Thursday 12 January 2017

Review The Kite Runner


The Kite Runner
Adapted by Matthew Spangler
Based On The Novel by Khaled Hosseini

A Library Of Suffering
http://thekiterunnerplay.com/

For refugees from countries riven by conflict the decision to exit, to flee, is hardly a choice - and the world is hardly an open book. The Kite Runner started as a novel by Afghani-born Khaled Hosseini whose family left everything to seek asylum in the United States after the Cold-War Soviet invasion of Afghanistan.

The play is a clear if stolid rendition of a fictional modern refugee tale with almost biblical resonance. Amir and Hassan are constant childhood companions in 1970s' Kabul, an invincible team when it comes to the kite flying battles on the streets of Kabul. But their closeness is complex - not solely a friendship of choice but a master-servant relationship controlled by Amir's father, part of a caste system, and eventually wrenched apart by a rape and a wretched lie.

An intimate family story of betrayal and redemption stretching across the globe set against epic, seismic world shifts, it caught readers' imagination and become a best-selling novel. It's now a stage adaptation which feels as if it knows what it wants to do in theory but in the end is far too constrained by its origins on the page to make for a visceral theatrical experience.

What aims to be an intertwining of messy human experience with an exploration of storytelling and lying turns out to be a clunky framework. Novelist Amir (played as child and adult by Ben Turner) narrates the story, obviously from his point of view, until other voices are allowed their say. Yet the fact that his wronged friend and servant Sohrab (a touching Andrei Costin) never has control of the narrative is drowned out in the linear rush of events.

Still, it's efficiently directed by Giles Croft and has an intriguing design by Barney George which hints at what could have been.

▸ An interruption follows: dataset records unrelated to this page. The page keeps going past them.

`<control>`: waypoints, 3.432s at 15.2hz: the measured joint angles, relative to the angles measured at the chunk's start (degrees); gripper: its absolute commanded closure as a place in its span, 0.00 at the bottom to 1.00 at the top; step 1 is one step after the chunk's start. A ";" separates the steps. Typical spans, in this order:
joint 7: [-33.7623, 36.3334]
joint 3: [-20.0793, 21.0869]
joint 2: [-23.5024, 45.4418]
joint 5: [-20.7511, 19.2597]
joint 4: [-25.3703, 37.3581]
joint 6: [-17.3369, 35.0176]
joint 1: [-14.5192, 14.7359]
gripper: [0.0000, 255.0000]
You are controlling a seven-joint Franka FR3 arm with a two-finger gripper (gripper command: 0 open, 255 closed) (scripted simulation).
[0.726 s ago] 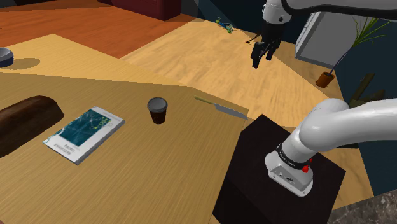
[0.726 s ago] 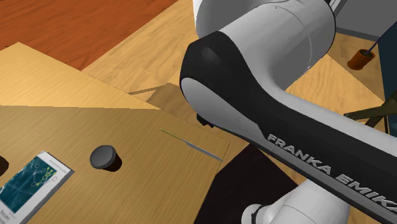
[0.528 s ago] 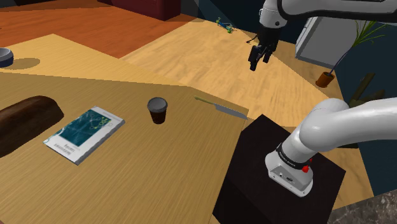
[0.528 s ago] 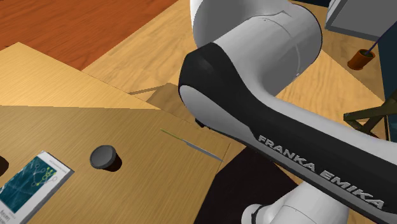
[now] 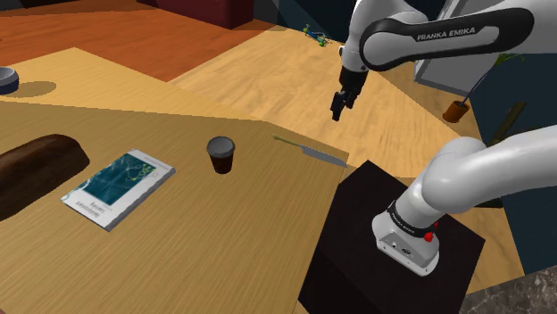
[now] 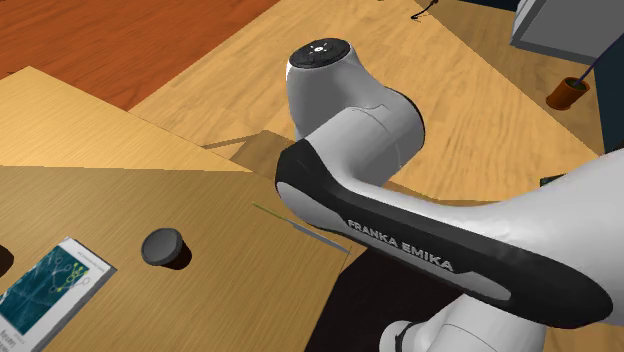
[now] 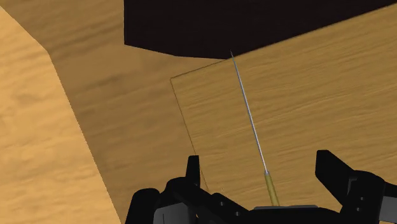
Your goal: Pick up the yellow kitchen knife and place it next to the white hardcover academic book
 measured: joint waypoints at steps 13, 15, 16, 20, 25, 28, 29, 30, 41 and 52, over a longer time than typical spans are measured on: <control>-11.93 -2.69 24.91 3.95 -3.71 29.93 5.75 0.00; -12.62 -2.68 27.16 4.47 -3.91 32.43 6.08 0.00; -12.78 -2.70 27.91 4.61 -4.08 33.38 6.14 0.00; -13.21 -2.73 31.10 5.18 -4.44 36.94 6.31 0.00; -13.46 -2.79 32.38 5.41 -4.75 38.55 6.30 0.00; -13.47 -2.79 32.42 5.42 -4.75 38.59 6.30 1.00; -13.47 -2.79 32.42 5.42 -4.75 38.59 6.30 1.00; -13.47 -2.79 32.42 5.42 -4.75 38.59 6.30 1.00; -13.29 -2.82 30.53 5.05 -4.62 36.61 6.21 1.00; -12.56 -2.56 22.47 4.03 -2.42 26.40 5.96 1.00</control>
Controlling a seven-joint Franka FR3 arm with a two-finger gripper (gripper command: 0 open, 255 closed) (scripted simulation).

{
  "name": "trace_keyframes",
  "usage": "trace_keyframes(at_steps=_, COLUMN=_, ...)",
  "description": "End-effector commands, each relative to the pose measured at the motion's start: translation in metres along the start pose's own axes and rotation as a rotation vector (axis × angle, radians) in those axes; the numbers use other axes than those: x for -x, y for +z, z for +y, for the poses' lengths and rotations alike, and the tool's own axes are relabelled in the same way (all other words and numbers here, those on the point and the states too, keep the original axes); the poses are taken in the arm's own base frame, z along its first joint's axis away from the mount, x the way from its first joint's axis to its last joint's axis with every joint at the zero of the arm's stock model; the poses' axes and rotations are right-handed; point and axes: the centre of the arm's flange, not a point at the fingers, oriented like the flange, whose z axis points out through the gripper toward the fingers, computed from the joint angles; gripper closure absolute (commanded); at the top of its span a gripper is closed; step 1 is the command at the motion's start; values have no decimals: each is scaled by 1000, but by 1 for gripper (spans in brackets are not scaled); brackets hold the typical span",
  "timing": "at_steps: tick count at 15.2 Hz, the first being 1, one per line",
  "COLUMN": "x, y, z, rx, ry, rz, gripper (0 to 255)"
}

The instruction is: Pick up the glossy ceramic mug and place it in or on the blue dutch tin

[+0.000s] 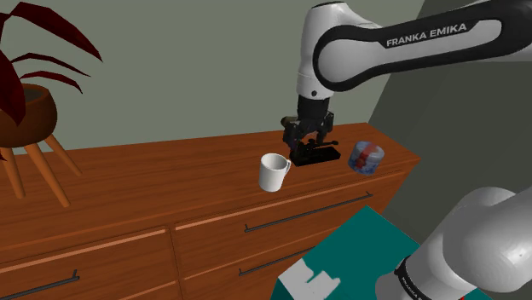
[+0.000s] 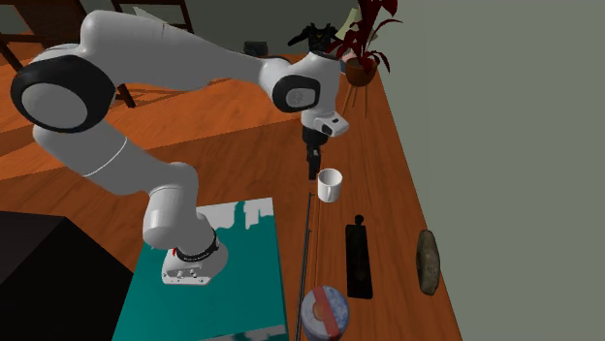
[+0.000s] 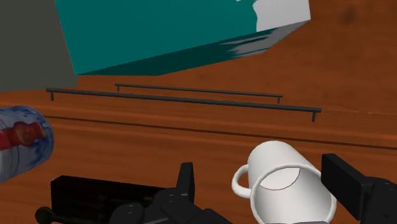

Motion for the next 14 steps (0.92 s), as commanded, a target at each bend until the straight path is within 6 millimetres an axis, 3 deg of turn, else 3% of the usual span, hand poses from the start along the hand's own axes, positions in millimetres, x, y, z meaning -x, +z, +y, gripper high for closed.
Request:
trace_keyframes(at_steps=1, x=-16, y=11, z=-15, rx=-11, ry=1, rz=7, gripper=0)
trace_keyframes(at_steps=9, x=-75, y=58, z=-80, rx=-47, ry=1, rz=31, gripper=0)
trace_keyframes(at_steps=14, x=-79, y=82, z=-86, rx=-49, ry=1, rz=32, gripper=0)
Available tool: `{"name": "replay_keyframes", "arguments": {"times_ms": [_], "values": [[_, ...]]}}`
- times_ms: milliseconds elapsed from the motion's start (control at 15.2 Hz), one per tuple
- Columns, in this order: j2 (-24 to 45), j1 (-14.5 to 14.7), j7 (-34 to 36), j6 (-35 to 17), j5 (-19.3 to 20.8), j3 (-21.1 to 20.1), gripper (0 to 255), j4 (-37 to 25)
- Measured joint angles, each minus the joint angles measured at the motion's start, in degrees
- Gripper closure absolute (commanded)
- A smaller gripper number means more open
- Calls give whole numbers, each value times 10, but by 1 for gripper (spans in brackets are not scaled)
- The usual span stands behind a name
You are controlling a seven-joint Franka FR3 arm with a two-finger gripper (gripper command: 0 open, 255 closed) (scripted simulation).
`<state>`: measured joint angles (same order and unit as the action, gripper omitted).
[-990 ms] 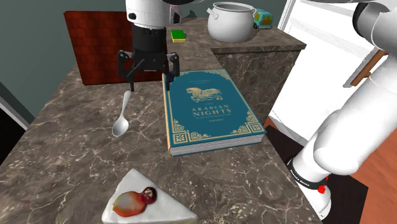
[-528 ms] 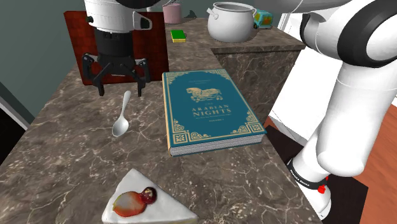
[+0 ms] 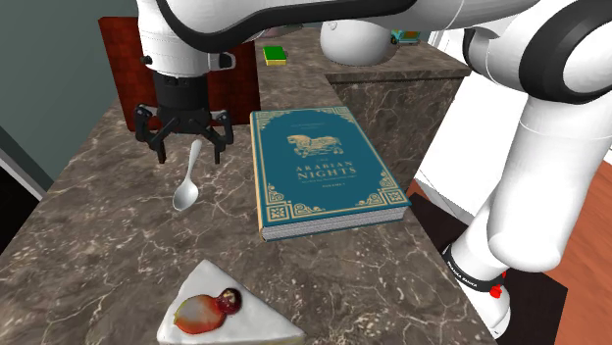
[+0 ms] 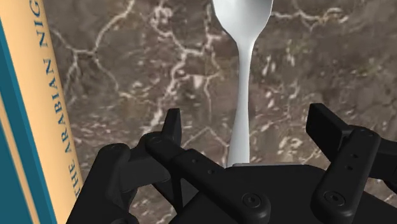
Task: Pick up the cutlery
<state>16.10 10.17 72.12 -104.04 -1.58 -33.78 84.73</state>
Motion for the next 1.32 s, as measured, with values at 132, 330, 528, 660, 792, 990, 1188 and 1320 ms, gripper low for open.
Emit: {"name": "replay_keyframes", "arguments": {"times_ms": [132, 330, 528, 660, 792, 990, 1188, 1320], "values": [[0, 0, 0, -1, 1, 0, 255, -1], [1, 1, 1, -2, 1, 0, 255, 0], [1, 1, 1, -2, 1, 0, 255, 0], [0, 0, 0, -2, 1, 0, 255, 1], [0, 1, 2, 6, 0, 0, 255, -7], [5, 4, 5, 28, 4, -1, 255, -34], [10, 9, 10, 53, 7, -1, 255, -64], [14, 12, 13, 71, 10, -2, 255, -86]]}}
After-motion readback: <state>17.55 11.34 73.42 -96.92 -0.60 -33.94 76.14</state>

Two kites open and close like the leafs of an illuminated Afghan manuscripts. Spindly brown uneven planks transform from the compound fences of Afghanistan and the notched credit-recording Afghani tally sticks to American skyscrapers. Yet at all times they could be fragile book spines.

This is probably a version which would work much better on a smaller stage in the round rather than an unforgiving proscenium arch stage. While Matthew Spangler's adaptation gestures towards the literary craft, it's never developed enough. The oasis of exhilaration and comradeship of the kite flying alongside the violence and treachery are never the tender mysteries in the midst of suffering and thwarted lives they could have been.

The strengths, and maybe the flaws, of the source material push through the peaks and troughs of this big, baggy play. Many will come out knowing a great deal more about Afghanistan and the refugee experience in West Coast America.

And while some of the problems are specific to their situation, others are more universal with just as much a feel of "There but for the grace of God ..." It's an amber light for a play which, while it remains stubbornly earth-bound, does at least aim to fly high.